The mindfulness retreat was a place to practice all the things I’ve been studying in Cognitive and Dialectical Behavioral Therapies for six months. With most of the day spent in silence, the focus turned naturally inward. I found myself utterly depleted after Dharma talks, crying uncontrollably after meditation, enraged by a benign comment. Could I really be carrying all that unclaimed emotion around with me? Yes. In fact, I have been moving in the world, unconsciously acting on a lifetime of unacknowledged feelings, sensations and urges. When feelings are not taken care of properly, they act out on our physical and mental bodies. They will be heard. They will kick, scratch, ache and strain to be seen. By opening the door and committing to my whole self, experienced in the full breadth of my existence on earth, I have felt more than I ever imagined. Part of my work was also attending to my needs: To cry and be held; To laugh and share joy; To risk shame; To open and be rejected; To stand firm in my own convictions. I had no idea of the degree of capaciousness in me, that I could feel so much and not explode, and I found myself alive like a newborn star, delicate, bright, precious.
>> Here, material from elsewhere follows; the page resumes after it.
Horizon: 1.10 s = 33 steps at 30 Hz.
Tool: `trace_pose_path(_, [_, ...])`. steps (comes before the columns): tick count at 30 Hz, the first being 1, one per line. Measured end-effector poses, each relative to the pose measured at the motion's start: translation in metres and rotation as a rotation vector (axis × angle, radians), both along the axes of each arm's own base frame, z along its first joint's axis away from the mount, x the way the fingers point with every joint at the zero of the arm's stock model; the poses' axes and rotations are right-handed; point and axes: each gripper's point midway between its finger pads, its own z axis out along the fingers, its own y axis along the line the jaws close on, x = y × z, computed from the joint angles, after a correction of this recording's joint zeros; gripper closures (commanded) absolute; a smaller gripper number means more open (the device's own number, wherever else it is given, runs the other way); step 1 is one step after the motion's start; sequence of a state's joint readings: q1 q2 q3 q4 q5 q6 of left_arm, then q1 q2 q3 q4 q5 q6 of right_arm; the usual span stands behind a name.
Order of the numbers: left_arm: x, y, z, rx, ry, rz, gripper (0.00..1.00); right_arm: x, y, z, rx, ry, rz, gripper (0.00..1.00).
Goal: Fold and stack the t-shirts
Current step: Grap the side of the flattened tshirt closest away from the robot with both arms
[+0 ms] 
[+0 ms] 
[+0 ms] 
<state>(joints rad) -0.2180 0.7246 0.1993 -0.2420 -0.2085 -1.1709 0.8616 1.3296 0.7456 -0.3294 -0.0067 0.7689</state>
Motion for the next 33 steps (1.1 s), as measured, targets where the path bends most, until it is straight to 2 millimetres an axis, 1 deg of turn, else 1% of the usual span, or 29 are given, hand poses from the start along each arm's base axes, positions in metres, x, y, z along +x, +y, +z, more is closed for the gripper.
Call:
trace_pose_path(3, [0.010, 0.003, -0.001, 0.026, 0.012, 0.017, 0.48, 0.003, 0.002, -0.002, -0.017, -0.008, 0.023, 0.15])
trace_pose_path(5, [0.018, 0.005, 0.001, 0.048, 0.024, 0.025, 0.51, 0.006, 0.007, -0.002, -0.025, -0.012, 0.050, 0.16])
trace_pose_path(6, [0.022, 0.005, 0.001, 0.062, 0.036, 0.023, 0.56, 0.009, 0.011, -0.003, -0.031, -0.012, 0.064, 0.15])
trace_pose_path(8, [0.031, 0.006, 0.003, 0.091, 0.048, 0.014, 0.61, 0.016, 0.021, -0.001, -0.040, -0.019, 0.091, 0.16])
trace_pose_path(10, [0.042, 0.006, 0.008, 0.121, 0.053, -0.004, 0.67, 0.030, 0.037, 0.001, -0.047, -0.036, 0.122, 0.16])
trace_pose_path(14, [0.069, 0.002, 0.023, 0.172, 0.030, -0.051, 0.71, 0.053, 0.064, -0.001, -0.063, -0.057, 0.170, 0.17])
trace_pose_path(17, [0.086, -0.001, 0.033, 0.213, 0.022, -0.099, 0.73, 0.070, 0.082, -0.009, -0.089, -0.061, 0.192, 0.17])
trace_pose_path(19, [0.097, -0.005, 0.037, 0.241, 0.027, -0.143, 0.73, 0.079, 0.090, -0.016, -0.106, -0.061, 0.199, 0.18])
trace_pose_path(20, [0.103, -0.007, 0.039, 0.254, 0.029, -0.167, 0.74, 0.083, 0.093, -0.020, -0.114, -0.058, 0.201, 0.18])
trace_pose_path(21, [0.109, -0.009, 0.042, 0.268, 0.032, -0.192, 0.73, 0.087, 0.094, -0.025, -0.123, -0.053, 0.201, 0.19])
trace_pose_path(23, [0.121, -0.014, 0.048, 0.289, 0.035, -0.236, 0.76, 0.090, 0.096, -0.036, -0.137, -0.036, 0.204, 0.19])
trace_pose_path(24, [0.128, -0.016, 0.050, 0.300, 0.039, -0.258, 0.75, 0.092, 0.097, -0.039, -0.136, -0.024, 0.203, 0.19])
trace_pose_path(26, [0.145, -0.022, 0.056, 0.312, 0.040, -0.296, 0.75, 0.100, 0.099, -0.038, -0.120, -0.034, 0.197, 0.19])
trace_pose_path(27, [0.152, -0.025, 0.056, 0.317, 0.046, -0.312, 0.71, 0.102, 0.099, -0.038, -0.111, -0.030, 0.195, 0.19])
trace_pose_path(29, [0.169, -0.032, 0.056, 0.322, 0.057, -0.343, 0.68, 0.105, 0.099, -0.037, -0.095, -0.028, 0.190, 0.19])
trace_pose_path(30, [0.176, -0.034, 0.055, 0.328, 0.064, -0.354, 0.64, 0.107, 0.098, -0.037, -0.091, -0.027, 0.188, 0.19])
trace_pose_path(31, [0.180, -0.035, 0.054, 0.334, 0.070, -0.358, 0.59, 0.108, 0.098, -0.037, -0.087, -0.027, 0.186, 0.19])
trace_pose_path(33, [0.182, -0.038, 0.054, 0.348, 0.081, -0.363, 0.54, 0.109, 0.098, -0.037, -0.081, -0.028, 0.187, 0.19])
This process is not surprising to me, since as the years pass, I’m more inclined to look for and invent the path of least resistance. That is not to say that I’m afraid of conflict and confrontation, for I’m learning to deal with both, as they arise, with skillfulness and tact though it is not and has not been easy, and they will doubtless continue to instruct and inform me as firm and loving teachers. Still I look within and without for solutions to the habitual patterns, some destructive, some not, that have kept me from growing spiritually and emotionally, and these are surely the treasure troves of my own renewal.
Even before leaving home for the retreat, some calcified, implacable obstinacy in me had already begun to give way. Perhaps tired of the hunting, I had asked Hal to construct some cages from chicken wire we had in the garage. I had the idea to bury the cages to protect the dahlia bulbs and the broccoli roots in the garden, favorites of the gophers, who seemed to have voracious appetites and greedy spirits for my own favorites. As I returned home to my full self, the container of violence in me seemed to crack open, if only a hairline. I saw the chicken wire as protecting the gophers from me, from my need to control and contain the order of the universe represented as my garden, according to my plans. The chicken wire, then, has become the symbol for my own countermovement away from fighting toward boundaries that allow and invite. After all, what is an organic garden for if the gophers cannot roam there as well? Why has so much hate and violence been activated in me and directed to a creature whose own natural habitat I have cultivated with rare and delicious delicacies?
Through meditation and the observation of the land and my own habitual reactions, my own vigilance and anger have subsided, and I have begun to see fewer signs of the gophers’ presence though they’re clearly still in residence. The furious hiding, tunneling and unearthing seemed to have quelled into a gentle, beneficial tilling of earth and dirt. With less resistance, I have found that our gophers have eased up on their devouring, ravishing hunger and have become the tunneling resident foragers they’re meant to be. Could this all be my imagination? I don’t think so. I hope not. Hal now puts in shallower cages as we consider the needs of vegetable roots. There’s enough here, a whispering says.
I’ve stopped worrying that the dahlias will be eaten or that the blueberry bushes will disappear one morning. This is life, the very reason I garden, to witness the cycles of life up close, participating in the dance of seasons with the Beloved.